闫永红, 宋光辉, 沈嫱, 钟锐, 党欢. 应用ROC曲线分析彩色多普勒超声诊断胡桃夹综合征的价值[J]. 蚌埠医科大学学报, 2010, 35(12): 1289-1290,1292.
    引用本文: 闫永红, 宋光辉, 沈嫱, 钟锐, 党欢. 应用ROC曲线分析彩色多普勒超声诊断胡桃夹综合征的价值[J]. 蚌埠医科大学学报, 2010, 35(12): 1289-1290,1292.
    YAN Yong-hong, SONG Guang-hui, SHEN Qiang, ZHONG Rui, DANG Huan. Evaluation of color Doppler ultrasonography in diagnosis of nutcracker syndrome by receiver operating characteristic curves[J]. Journal of Bengbu Medical University, 2010, 35(12): 1289-1290,1292.
    Citation: YAN Yong-hong, SONG Guang-hui, SHEN Qiang, ZHONG Rui, DANG Huan. Evaluation of color Doppler ultrasonography in diagnosis of nutcracker syndrome by receiver operating characteristic curves[J]. Journal of Bengbu Medical University, 2010, 35(12): 1289-1290,1292.

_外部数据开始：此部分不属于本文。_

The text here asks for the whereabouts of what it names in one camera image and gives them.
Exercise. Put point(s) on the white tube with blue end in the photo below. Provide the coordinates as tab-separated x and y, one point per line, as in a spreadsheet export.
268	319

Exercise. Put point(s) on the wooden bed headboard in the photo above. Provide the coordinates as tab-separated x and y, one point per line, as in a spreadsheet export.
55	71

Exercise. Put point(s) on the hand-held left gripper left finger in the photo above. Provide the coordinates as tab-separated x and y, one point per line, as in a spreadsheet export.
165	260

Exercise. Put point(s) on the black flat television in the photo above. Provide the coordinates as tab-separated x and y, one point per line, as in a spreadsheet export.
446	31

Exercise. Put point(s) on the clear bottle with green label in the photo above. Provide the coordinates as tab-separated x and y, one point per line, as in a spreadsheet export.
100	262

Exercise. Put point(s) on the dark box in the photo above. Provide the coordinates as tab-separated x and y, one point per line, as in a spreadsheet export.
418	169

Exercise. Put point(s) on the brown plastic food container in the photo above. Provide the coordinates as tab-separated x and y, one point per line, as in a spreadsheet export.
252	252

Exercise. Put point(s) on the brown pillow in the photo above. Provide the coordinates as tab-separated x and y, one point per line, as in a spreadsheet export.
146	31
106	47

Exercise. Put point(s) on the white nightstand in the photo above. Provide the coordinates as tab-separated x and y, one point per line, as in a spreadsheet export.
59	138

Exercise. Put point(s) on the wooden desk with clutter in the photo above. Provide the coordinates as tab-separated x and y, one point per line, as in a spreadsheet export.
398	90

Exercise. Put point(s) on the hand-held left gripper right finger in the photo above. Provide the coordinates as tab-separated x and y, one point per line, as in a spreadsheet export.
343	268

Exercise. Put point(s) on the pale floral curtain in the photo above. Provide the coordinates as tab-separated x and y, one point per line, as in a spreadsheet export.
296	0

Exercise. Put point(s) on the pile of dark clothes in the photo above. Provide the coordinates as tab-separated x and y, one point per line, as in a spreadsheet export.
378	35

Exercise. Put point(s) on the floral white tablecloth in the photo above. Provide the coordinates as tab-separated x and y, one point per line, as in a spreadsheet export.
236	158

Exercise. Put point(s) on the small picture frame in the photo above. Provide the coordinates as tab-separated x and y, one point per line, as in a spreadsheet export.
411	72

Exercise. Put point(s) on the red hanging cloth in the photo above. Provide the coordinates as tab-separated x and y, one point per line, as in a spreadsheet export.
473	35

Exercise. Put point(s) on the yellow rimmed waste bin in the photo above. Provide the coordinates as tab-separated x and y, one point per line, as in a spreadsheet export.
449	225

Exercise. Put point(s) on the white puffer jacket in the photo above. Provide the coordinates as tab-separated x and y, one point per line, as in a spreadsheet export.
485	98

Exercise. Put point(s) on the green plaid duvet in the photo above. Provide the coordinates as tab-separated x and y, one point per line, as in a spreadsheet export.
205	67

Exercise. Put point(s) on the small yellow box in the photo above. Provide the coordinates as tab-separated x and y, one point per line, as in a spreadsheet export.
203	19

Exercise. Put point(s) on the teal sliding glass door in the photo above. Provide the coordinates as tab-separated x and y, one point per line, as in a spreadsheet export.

    应用ROC曲线分析彩色多普勒超声诊断胡桃夹综合征的价值

    Evaluation of color Doppler ultrasonography in diagnosis of nutcracker syndrome by receiver operating characteristic curves

    • 摘要: 目的:用受试者工作特征(receiver operating characteristic,ROC)曲线评价彩色多普勒超声诊断胡桃夹综合征(mutcracker syndrome,NCS)的价值。方法:43例NCS患者和23名对照者平卧位分别于肠系膜上动脉(SMA)与腹主动脉(AA)夹角处和AA左侧测量左肾静脉(LRV)内径、血流峰值速度,背部后伸位15 min后重复测量上述指标。以临床诊断结果为"金标准",绘制彩色多普勒超声参数的ROC曲线,并计算曲线下面积(AUC)和最佳诊断分界值。结果:NCS患者SMA与AA夹角处LRV明显偏细,AA左侧LRV明显扩张,平卧位两者内径之比(D2/D1)、峰值流速之比(V1/V2)与对照组比较差异均有统计学意义(P<0.05);背部后伸位患病组上述改变更加明显。D2/D1与V1/V2ROC AUC积分别为0.966、0.969,临床诊断界值分别为3.1和4.3。结论:彩色多普勒超声对NCS的诊断具有一定的临床应用价值。

       

      Abstract: Objective: To evaluate the diagnostic value of color Doppler uhrasonography (CDUS) in nutcracker syndrome by receiver operating characteristic curve (ROC curve).Methods: The left renal vein (LRV) was measured on horizontal decubitus in 43 patients and 23 control subjects by CDUS.The interior diameter (D1) and flow velocit (V1) of LRV between superior mesenteric artery (SMA) and abdominal artery (AA),the interior diameter (D2) and flow velocit (V2) of LRV near the left of AA were recorded and analyzed in order to diferentiate nutcracker syndrome and controls.Repeated measuring the parameters above after 15 minutes keeping back after the extension bit.ROC curve of CDUS diagnosing nutcracker syndrome were drawn.The areas under curves (AUC) and diagnosis cut-off points of parameters in nutcracker syndrome were calculated.Results: D2/D1 and V1/V2 in patients with nutcracker syndrome were higher significantly than those in normal control subjects (P<0.05),the AUC of D2/D1 and V1/V2 were 0.966 and 0.969,respectively.The diagnosis cut-off point of D2/D1 and V1/V2 was 3.1 and 4.3,respectively.Conclusions: CDUS is an effective diagnosis method for nutcracker syndrome.